▶ [Exercise details]:
Give back all of the records underneath exactly, with no omissions.

▶ [Records]:

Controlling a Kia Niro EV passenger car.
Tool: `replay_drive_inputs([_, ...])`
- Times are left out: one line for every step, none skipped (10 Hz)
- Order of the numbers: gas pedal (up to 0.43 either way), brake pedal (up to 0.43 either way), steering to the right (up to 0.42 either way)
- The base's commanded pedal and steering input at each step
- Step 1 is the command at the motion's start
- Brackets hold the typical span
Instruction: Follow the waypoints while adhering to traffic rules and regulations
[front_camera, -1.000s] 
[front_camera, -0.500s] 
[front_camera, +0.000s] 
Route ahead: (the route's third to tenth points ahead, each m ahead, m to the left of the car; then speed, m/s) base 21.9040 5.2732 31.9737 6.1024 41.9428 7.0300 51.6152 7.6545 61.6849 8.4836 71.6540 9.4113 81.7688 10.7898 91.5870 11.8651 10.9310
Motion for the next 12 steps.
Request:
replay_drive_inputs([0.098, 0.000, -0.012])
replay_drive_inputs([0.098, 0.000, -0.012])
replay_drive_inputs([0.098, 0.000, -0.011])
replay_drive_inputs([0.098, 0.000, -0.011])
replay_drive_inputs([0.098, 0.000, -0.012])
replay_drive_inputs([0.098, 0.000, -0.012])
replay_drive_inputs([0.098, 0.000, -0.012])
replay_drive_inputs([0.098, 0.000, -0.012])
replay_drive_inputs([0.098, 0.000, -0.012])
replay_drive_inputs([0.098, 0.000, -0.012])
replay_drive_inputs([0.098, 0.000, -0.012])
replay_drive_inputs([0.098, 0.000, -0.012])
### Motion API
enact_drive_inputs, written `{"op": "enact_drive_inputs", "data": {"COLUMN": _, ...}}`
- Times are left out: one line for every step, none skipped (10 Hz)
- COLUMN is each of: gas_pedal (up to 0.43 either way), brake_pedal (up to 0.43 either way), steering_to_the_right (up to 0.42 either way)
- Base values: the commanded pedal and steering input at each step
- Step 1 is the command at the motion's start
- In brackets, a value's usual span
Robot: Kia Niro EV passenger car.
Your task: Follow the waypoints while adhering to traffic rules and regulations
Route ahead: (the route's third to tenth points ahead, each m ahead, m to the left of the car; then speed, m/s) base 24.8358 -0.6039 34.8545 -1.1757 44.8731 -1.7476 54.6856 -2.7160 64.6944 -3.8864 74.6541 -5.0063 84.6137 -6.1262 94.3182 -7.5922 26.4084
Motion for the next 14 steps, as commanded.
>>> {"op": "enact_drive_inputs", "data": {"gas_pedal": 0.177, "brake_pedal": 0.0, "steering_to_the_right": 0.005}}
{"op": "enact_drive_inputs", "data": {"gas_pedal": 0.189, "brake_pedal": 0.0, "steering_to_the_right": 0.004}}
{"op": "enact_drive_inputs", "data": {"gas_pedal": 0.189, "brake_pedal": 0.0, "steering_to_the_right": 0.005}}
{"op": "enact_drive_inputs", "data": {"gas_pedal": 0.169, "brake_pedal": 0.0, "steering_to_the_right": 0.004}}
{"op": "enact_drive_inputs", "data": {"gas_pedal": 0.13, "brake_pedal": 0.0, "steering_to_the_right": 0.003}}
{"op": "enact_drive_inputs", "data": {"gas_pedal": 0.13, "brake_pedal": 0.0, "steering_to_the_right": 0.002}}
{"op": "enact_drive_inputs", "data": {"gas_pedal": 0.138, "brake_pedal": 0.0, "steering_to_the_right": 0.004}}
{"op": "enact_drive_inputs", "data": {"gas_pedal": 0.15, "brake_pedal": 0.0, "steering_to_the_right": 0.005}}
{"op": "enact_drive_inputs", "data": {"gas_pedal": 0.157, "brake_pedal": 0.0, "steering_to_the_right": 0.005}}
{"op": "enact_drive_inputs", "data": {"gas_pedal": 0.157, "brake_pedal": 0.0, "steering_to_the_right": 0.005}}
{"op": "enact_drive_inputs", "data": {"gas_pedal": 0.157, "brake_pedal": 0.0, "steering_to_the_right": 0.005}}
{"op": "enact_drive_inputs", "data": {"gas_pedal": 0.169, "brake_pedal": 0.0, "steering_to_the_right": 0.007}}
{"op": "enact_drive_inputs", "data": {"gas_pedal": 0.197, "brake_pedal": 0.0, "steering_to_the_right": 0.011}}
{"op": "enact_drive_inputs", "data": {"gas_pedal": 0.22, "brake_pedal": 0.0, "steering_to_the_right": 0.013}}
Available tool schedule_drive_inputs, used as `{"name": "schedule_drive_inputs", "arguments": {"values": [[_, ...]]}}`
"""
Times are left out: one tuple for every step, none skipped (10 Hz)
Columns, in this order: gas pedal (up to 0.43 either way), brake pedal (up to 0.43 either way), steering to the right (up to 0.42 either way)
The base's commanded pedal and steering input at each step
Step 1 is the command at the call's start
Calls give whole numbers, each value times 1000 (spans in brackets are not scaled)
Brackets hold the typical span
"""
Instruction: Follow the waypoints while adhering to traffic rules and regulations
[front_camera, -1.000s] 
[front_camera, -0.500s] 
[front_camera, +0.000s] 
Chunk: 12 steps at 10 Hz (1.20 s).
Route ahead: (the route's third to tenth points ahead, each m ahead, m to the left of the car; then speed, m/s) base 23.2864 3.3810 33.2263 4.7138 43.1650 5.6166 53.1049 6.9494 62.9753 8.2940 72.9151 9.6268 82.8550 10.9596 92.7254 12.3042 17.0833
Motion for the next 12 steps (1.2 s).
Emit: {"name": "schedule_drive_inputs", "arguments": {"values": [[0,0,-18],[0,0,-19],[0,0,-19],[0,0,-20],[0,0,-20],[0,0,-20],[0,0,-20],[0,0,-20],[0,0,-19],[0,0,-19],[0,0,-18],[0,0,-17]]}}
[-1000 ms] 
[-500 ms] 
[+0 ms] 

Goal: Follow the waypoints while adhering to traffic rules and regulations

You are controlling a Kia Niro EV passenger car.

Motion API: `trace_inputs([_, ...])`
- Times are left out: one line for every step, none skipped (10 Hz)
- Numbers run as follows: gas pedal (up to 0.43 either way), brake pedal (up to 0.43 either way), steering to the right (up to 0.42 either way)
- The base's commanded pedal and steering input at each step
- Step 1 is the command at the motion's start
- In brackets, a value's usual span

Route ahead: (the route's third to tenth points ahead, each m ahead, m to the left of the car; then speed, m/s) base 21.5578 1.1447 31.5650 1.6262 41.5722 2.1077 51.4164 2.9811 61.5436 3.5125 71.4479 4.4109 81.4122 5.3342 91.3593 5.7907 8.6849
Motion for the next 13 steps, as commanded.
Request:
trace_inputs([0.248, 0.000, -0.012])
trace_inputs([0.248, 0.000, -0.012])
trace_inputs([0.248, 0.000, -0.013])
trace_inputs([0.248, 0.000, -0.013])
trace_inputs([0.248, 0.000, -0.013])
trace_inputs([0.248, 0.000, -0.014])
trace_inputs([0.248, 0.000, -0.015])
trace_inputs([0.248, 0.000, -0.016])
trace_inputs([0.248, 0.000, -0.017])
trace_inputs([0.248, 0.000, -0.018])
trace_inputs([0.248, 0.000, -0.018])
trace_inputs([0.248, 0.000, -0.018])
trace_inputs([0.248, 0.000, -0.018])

▶ [Result for this task]:
Controlling a Kia Niro EV passenger car.
Tool: `replay_drive_inputs([_, ...])`
- Times are left out: one line for every step, none skipped (10 Hz)
- Order of the numbers: gas pedal (up to 0.43 either way), brake pedal (up to 0.43 either way), steering to the right (up to 0.42 either way)
- The base's commanded pedal and steering input at each step
- Step 1 is the command at the motion's start
- Brackets hold the typical span
Instruction: Follow the waypoints while adhering to traffic rules and regulations
[front_camera, -1.000s] 
[front_camera, -0.500s] 
[front_camera, +0.000s] 
Route ahead: (the route's third to tenth points ahead, each m ahead, m to the left of the car; then speed, m/s) base 21.9040 5.2732 31.9737 6.1024 41.9428 7.0300 51.6152 7.6545 61.6849 8.4836 71.6540 9.4113 81.7688 10.7898 91.5870 11.8651 10.9310
Motion for the next 12 steps.
Request:
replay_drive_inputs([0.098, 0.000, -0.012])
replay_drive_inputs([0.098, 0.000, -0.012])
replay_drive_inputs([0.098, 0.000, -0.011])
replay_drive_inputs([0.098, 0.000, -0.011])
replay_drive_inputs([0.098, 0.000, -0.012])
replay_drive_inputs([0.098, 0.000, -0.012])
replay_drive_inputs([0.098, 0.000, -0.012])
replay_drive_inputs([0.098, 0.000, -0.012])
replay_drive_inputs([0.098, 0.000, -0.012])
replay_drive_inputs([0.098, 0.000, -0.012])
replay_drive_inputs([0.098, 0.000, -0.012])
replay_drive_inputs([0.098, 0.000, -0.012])
### Motion API
enact_drive_inputs, written `{"op": "enact_drive_inputs", "data": {"COLUMN": _, ...}}`
- Times are left out: one line for every step, none skipped (10 Hz)
- COLUMN is each of: gas_pedal (up to 0.43 either way), brake_pedal (up to 0.43 either way), steering_to_the_right (up to 0.42 either way)
- Base values: the commanded pedal and steering input at each step
- Step 1 is the command at the motion's start
- In brackets, a value's usual span
Robot: Kia Niro EV passenger car.
Your task: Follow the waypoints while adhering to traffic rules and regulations
Route ahead: (the route's third to tenth points ahead, each m ahead, m to the left of the car; then speed, m/s) base 24.8358 -0.6039 34.8545 -1.1757 44.8731 -1.7476 54.6856 -2.7160 64.6944 -3.8864 74.6541 -5.0063 84.6137 -6.1262 94.3182 -7.5922 26.4084
Motion for the next 14 steps, as commanded.
>>> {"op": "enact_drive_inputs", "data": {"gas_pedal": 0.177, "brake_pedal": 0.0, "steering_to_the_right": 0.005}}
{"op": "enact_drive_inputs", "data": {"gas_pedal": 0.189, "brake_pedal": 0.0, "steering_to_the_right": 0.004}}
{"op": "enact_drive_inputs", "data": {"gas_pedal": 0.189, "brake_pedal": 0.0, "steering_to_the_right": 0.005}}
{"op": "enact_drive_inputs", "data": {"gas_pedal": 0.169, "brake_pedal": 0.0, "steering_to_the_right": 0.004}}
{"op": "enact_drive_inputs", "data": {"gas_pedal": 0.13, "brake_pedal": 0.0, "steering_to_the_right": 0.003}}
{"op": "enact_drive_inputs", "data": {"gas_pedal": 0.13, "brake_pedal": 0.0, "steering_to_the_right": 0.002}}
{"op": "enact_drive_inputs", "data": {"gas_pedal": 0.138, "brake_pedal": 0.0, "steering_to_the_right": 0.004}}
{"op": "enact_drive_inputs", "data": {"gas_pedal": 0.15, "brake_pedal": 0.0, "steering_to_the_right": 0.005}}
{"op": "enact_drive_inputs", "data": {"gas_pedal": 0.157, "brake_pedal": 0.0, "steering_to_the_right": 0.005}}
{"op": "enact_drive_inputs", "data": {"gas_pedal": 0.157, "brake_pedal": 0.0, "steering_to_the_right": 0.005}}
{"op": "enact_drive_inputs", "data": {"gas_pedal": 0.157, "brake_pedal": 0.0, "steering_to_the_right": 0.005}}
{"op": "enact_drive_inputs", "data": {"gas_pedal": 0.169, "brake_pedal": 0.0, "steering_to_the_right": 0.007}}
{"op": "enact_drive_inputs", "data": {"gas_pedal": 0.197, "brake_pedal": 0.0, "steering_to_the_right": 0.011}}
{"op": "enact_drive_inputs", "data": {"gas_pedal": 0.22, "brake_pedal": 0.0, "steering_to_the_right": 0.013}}
Available tool schedule_drive_inputs, used as `{"name": "schedule_drive_inputs", "arguments": {"values": [[_, ...]]}}`
"""
Times are left out: one tuple for every step, none skipped (10 Hz)
Columns, in this order: gas pedal (up to 0.43 either way), brake pedal (up to 0.43 either way), steering to the right (up to 0.42 either way)
The base's commanded pedal and steering input at each step
Step 1 is the command at the call's start
Calls give whole numbers, each value times 1000 (spans in brackets are not scaled)
Brackets hold the typical span
"""
Instruction: Follow the waypoints while adhering to traffic rules and regulations
[front_camera, -1.000s] 
[front_camera, -0.500s] 
[front_camera, +0.000s] 
Chunk: 12 steps at 10 Hz (1.20 s).
Route ahead: (the route's third to tenth points ahead, each m ahead, m to the left of the car; then speed, m/s) base 23.2864 3.3810 33.2263 4.7138 43.1650 5.6166 53.1049 6.9494 62.9753 8.2940 72.9151 9.6268 82.8550 10.9596 92.7254 12.3042 17.0833
Motion for the next 12 steps (1.2 s).
Emit: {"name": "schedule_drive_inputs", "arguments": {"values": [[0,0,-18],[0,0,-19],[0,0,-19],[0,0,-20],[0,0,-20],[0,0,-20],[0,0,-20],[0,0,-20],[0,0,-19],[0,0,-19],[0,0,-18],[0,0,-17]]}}
[-1000 ms] 
[-500 ms] 
[+0 ms] 

Goal: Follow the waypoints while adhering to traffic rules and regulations

You are controlling a Kia Niro EV passenger car.

Motion API: `trace_inputs([_, ...])`
- Times are left out: one line for every step, none skipped (10 Hz)
- Numbers run as follows: gas pedal (up to 0.43 either way), brake pedal (up to 0.43 either way), steering to the right (up to 0.42 either way)
- The base's commanded pedal and steering input at each step
- Step 1 is the command at the motion's start
- In brackets, a value's usual span

Route ahead: (the route's third to tenth points ahead, each m ahead, m to the left of the car; then speed, m/s) base 21.5578 1.1447 31.5650 1.6262 41.5722 2.1077 51.4164 2.9811 61.5436 3.5125 71.4479 4.4109 81.4122 5.3342 91.3593 5.7907 8.6849
Motion for the next 13 steps, as commanded.
Request:
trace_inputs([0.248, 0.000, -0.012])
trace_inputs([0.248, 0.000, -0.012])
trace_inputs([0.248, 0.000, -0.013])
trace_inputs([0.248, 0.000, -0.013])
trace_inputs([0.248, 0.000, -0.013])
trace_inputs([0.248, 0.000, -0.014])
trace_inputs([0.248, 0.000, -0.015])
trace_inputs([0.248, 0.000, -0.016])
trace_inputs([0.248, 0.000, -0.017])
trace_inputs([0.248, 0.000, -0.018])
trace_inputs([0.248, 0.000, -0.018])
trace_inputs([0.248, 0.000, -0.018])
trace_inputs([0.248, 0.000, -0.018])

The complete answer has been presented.